I’m not sure if I’ve shared this on my blog, but I’ve been volunteering at the London Olympics. I know the Olympics have been quite controversial amongst Londoners, with the amount of money that’s being put into into it at a time when really good services have been cut (and trust me, I say this as someone who works in the women’s sector.) But I’m also a big believer in the ability of sport to be a force for political good in the world. I think of Jesse Owens making a mockery of Hitler’s theories of Aryan supremacy, I think of London in 1948 trying to heal the wounds left by what was most definitely a world-wide war, I think of Australian Peter Norman coming together with Tommie Smith and John Carlos to say that no, actually, it wasn’t ok to take pride in your countrymen’s achievements in the Olympics and then to oppress them back home (political statements are specifically banned at the Olympics, but unlike the Olympic organisers, I think they make the strongest memories.)
London’s had an amazing feeling these few weeks, with people wiling to pitch in and help out strangers, as well as hardened Londoners talking to each other on the tube about results of the sports and it’s been something I’ve been excited to be a part of.
Since this is a food blog, I thought I’d share my Olympic experience through the food. So, obviously, I have to start with this:
Ladies and gentlemen: the world’s largest McDonald’s. It’s fairly central in Olympic Park, right near the Olympic Stadium. Interestingly, the restaurant is off limits to volunteers and employees and I have it on good authority that the athletes have no interest in setting foot in there, so it’s purely a spectator hangout. See the queue as well..

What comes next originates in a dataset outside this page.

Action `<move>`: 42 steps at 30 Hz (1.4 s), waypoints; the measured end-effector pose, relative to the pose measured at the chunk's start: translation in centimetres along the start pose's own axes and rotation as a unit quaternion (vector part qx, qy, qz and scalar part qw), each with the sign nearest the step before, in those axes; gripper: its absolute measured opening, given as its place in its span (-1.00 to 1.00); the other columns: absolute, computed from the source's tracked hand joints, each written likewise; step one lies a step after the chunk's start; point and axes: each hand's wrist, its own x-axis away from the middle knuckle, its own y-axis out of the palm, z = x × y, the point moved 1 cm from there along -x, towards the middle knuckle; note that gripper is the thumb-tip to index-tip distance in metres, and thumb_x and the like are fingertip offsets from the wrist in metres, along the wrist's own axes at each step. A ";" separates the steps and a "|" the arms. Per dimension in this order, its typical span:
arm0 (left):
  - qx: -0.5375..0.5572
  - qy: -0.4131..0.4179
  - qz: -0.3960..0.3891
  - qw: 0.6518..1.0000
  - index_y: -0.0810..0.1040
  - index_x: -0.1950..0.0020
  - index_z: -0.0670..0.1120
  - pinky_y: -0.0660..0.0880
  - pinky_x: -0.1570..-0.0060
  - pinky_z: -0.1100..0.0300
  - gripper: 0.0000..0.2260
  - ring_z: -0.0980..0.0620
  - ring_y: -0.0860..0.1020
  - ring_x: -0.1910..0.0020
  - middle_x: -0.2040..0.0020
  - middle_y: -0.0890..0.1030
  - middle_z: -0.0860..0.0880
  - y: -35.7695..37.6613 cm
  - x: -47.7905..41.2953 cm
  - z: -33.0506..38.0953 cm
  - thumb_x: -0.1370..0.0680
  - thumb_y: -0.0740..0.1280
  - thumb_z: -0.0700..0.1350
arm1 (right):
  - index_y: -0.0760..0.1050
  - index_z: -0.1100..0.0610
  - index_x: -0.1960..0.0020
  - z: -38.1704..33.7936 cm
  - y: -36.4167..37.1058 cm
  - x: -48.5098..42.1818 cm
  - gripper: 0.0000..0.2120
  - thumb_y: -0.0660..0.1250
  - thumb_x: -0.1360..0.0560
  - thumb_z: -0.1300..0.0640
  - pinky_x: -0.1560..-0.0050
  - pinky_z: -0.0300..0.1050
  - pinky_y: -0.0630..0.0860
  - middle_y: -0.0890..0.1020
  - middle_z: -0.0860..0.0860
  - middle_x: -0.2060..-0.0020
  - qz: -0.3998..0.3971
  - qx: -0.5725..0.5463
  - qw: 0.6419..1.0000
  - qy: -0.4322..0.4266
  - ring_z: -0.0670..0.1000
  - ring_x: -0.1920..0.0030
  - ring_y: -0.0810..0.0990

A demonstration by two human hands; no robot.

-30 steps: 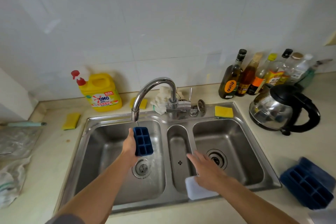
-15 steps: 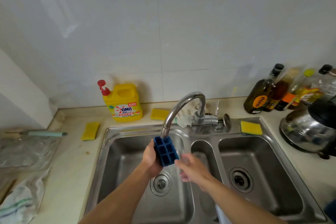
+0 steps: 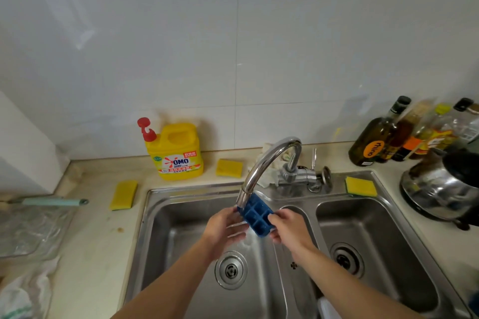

Here’s some of the food served in the canteen – it was quite hit or miss. Some days it was good (see the below food of vegetarian chili), some days it was horrible. Most days, however, it reminded me of the food in my university’s food hall: semi-decent if mass produced! The real upside to being in the canteen was the atmosphere: the shouts of joy when Nicola Adams won gold and all the staff got on their feet! No one loved the Olympic Games the way the Gamesmakers did!
I had to kick myself to remember I was really at Olympic Park.
Spectators got the more culturally representative (if more pricey!) food over at World Square, which you can see over the backdrop of the Aquatics Centre.
As you know I can’t resist cupcakes, I stopped by Buttercup Cake Shop in Westfied Stratford. Westfield was pretty cool during the Olympics. Most “normal” people were avoiding it, so pretty much everyone walking around was somehow involved with the Games, whether as a spectator, Gamesmaker or athlete. But what really caught my eyes was the shop had made different country cupcakes for the Olympics!
I loved that. Beardy boyfriend tried the red velvet (as there was no Irish cupcake, he had to settle for American!) and I tried the rosewater. Now, I will be honest, I tried rosewater because I’ve been having trouble finding a cupcake which had a taste of rosewater. It’s a really difficult ingredient to use, as it can easily be just a bit too subtle! This cupcake didn’t disappoint (particularly in the delicious buttercream frosting!), but I’m still not sure how particular I am to rosewater now (although they did a great job of using it and any rosewater fan should enjoy!)
It’s been an amazing experience to be a Gamesmaker and one which I’m disappointed is coming to an end. Anyone else been eating anything interesting during the Olympics?